That meant that the 110-85 final came in a game where Danilo Gallinari, Kosta Koufos, Corey Brewer, and DeMarre Carroll were the ones doing the damage offensively for Denver. And, the Nuggets were able to consistently get easy baskets at the rim to the tune of 54 points in the paint.

Things don’t look great for the Suns heading into the regular season. Besides the defensive concerns — which the team is attempting to address with the help of new assistant coach Elston Turner — Phoenix is without a reliable go-to scorer, which means more work for Steve Nash to do to create offensively, and more pressure on his teammates to convert those opportunities when they are presented.

Nash remains optimistic, however, and reminded us that with the shortened training camp, the lack of results to this point should be somewhat expected.
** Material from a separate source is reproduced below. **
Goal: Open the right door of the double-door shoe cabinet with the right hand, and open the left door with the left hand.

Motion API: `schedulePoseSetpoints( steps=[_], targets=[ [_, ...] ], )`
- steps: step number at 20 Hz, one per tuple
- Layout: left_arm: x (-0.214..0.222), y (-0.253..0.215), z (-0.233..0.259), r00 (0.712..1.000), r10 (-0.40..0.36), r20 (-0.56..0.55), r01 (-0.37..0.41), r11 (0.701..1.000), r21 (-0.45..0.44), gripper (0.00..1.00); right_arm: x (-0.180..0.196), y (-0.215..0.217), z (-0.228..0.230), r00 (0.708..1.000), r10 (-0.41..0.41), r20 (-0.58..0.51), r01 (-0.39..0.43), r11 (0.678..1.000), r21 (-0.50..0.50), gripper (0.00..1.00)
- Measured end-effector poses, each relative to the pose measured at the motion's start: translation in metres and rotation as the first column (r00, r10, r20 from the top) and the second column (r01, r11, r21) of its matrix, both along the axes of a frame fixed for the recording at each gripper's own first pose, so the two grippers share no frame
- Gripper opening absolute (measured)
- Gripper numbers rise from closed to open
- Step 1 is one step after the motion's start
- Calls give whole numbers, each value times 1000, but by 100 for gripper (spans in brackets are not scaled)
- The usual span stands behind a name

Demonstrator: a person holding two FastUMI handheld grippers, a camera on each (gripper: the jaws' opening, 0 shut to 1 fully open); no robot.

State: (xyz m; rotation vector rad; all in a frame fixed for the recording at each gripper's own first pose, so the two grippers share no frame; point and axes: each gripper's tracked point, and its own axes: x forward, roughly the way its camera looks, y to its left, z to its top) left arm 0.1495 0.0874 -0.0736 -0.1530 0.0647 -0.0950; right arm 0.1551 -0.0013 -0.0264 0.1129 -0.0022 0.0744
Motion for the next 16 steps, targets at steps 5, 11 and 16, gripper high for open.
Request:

“We can’t get down, we’ve only been working for 12 days now,” Nash said after Thursday night’s loss. “We’re trying to incorporate some new guys and trying to figure things out.”

The new guys are Ronnie price and Shannon Brown, who seem to have secured the backup point guard and shooting guard positions respectively for now. Sebastian Telfair was also brought in, and will certainly get some opportunity behind Nash at the point guard spot, as well. But Price has outplayed him and has earned those minutes thus far. Rookie Markieff Morris has impressed in his two preseason outings, generally playing well offensively while doing an above-average job on the boards. But being a rookie, he still needs to learn how to defend at the NBA level, as evidenced by the fact that he fouled out of both preseason contests.

The makeup of this Suns team is different than in seasons past, with far less star power that jumps off the page when looking up and down the roster. That doesn’t mean the team can’t find some measure of success, but it will have to come from hard work and execution rather than raw talent.

“We’re not an ultra-talented team,” Nash said. “We’ve got to work hard, we’ve got to play with a fire, and we’ve got to have great cohesion and chemistry, and those are things that take time. We can play hard right away, we can play hard every night, but to find that cohesion to get really effective and efficient at both ends of the floor, it can take time.”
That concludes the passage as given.